Dynamin fuses cell membranes
Dynamin proteins are involved in numerous cellular processes in multicellular organisms that are mainly centred around interactions with membranes. These include, for example, the constriction of small membrane components, the vesicles, which in multicellular organisms transport messenger substances between cells of the nervous system. A few years ago, Bramkamp's research group was able to prove that dynamins also occur in unicellular organisms such as bacteria, where they are able to hold membrane components together by forming so-called oligomers. "Why bacteria possess this ability was previously unknown. In multicellular organisms, however, similar proteins are involved in combating viral infections, so we suspected they might also play a role in bacterial immune defence," explains Bramkamp.
If bacteriophages meet a bacterial population, it depends on the type of phage how the infection proceeds. Some pathogens penetrate the bacteria and incorporate their genetic material into the chromosome of the host. However, the phages only multiply and thus have harmful consequences for the bacterial cells when the host organism is stressed. This mode also occurs with numerous viruses that infect humans and only trigger disease symptoms when the immune system is weakened. Other pathogens, the so-called lytic bacteriophages, on the other hand, cause an infection cycle that is designed for direct reproduction and spread. If the bacterial cell does not succeed in interrupting this course, the infection ends with its destruction: a phage protein perforates the cell membrane, which leads to bursting and subsequent spreading of the phages, which then cause numerous further infections.
Last line of defence against phage infections
To clarify the question of whether dynamin is also related to virus defence in bacteria, the Kiel researchers conducted experiments with the bacterial model organism Bacillus subtilis. They investigated whether the presence or absence of dynamin in the bacterial cells has an effect on the course of a phage infection. To do this, they experimentally created different bacterial cultures in which dynamin was either absent or increased. "It turned out that when the dynamin was absent, the cultures became very sensitive to phage infections and they became infected much more quickly and effectively. On the opposite, cells with upregulated dynamin showed almost complete resistance to phage infections," Bramkamp underlines.

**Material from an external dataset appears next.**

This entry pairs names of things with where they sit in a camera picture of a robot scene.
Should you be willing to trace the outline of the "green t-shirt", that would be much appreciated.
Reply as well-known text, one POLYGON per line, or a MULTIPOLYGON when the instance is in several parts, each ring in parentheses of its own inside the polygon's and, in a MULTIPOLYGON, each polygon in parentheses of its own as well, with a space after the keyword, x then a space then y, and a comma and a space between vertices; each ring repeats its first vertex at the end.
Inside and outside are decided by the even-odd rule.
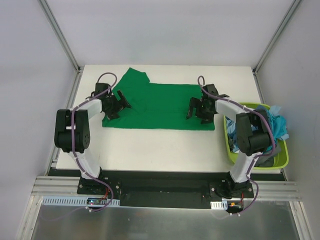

To explain the functional connection, the researchers observed the infection mechanism and the role of dynamin therein step by step. "The cycle initially runs normally from the attachment of the phage to its multiplication inside the cell. In fact, however, the dynamin then appears at the very end related to an additional resistance mechanism. It ensures that the infected cells lyse with a delay, i.e. are destroyed more slowly and, above all, do not burst explosively," says Bramkamp. The researchers were able to confirm this effect using imaging techniques: Fluorescence-stained cells showed that cell integrity is maintained longer in the presence of dynamin. "In addition, we were able to observe how dynamin proteins collect at the cell membrane. The protein is no longer evenly and dynamically distributed in the bacterial cell after infection. Instead, it gathers at the position where the cell membrane is attacked and significantly delays its rupture," explains co-author Peter Graumann, Professor for Biochemistry at Marburg University.
Although the presence of dynamin cannot prevent infected bacterial cells from being destroyed, the mechanism still effectively counteracts infection: By preventing explosive spread, phage distribution in the population is hindered and the infection thus spreads more slowly; at the same time, the additional stages of bacterial phage defence can take effect again in the overall population. The protective effect of the dynamin acts non-specific and includes lytic and non-lytic phage species equally. "This creates a last line of defence that complements other resistance mechanisms earlier in the infection cycle. At the population level, the bacteria thus become significantly less sensitive to phage infections, which means an important evolutionary advantage," summarises Bramkamp.